We then took a copy of some production data, put it on our local machines and started hacking to see if the query could be improved.
Even though using
EXPLAIN we were able to see it was a bad query, and running our new query through
EXPLAIN made it look like a good query, we couldn’t actually benchmark how much better it was. You see our issue was that when ran once the query finished in a reasonable amount of time, the issue only seemed to appear under production load.
There are plenty of tools available for testing your code under load, but I didn’t want anything above these queries dirtying the results, for example I didn’t want ActiveRecord to try and do anything smart with caching, I wanted only to see what SQL statement worked best.
Turns out MySQL comes with a tool to help you do just that, MySQLslap.
As the name suggests MySQLslap slaps your MySQL tables with a load of queries at a rate and concurrency that you set.
After the queries have ran it will produce a small table breaking down the times for you, which allows you to easily compare and contrast.
Here is an example of some output from MySQLslap;
Average number of seconds to run all queries: 0.014 seconds Minimum number of seconds to run all queries: 0.012 seconds Maximum number of seconds to run all queries: 0.017 seconds Number of clients running queries: 50 Average number of queries per client: 2
This was generated from one command, that took a very small amount of time to set up.
MySQLslap – Setting it up
In order to get the above output I just needed to enter one line into my terminal;
mysqlslap --concurrency=50 --iterations=5 --query=/Users/me/
I will go through each flag in turn;
- mysqlslap – This is the program we are running, if you don’t have it installed make sure you are running at least MySQL 5.1.4
- –concurrency – This is how many connections you want to emulate very roughly this adds more load onto MySQL, imagine 50 people hitting the same page at the same time.
- –iterations – This is how many times you want to run the test, obviously the more you do it the more accurate your average will be.
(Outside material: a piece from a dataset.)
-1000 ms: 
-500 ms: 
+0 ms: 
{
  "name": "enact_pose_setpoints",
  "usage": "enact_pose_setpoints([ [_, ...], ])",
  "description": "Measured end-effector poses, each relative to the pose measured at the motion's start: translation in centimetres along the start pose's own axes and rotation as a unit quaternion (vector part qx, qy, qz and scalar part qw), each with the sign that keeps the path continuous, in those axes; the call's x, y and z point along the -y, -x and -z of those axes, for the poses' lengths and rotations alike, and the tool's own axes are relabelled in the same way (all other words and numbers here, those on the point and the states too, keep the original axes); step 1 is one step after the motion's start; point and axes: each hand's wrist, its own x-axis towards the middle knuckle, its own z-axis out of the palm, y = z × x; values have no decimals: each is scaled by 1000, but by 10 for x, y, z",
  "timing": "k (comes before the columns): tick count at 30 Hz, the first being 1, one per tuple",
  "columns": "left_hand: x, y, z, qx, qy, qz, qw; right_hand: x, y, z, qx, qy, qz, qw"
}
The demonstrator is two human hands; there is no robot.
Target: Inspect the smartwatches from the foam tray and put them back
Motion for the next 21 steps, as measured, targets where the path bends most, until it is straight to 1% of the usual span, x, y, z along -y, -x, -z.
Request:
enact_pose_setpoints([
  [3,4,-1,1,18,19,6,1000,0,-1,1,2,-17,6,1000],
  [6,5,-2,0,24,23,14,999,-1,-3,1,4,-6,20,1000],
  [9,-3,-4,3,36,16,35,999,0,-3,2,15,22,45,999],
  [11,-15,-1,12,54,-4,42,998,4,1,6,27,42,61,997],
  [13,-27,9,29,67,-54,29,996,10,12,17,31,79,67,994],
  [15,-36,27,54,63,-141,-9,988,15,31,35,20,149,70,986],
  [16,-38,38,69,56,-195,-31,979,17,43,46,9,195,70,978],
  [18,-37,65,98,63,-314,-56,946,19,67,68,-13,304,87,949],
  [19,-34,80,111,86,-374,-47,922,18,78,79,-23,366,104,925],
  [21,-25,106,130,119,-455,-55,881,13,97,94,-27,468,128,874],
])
- –query – You can type the query or queries into here, but I preferred to have them saved in a .sql file, so in my case I just reference where my file is located (note: you cannot reference the home directory by typing
~/mysql doesn’t understand it)
- –create-schema – This is the most confusing flag in my opinion, this means which database you want the test to use, because it is called create I wrongly assumed at the start it would kill my current database, it does not (but any queries you run will affect it)
- -u – The username you use to connect to your database (optional depending on your setup)
- -p – The password you use to connect to your database (optional depending on your setup)
Hopefully that will help get you on your way.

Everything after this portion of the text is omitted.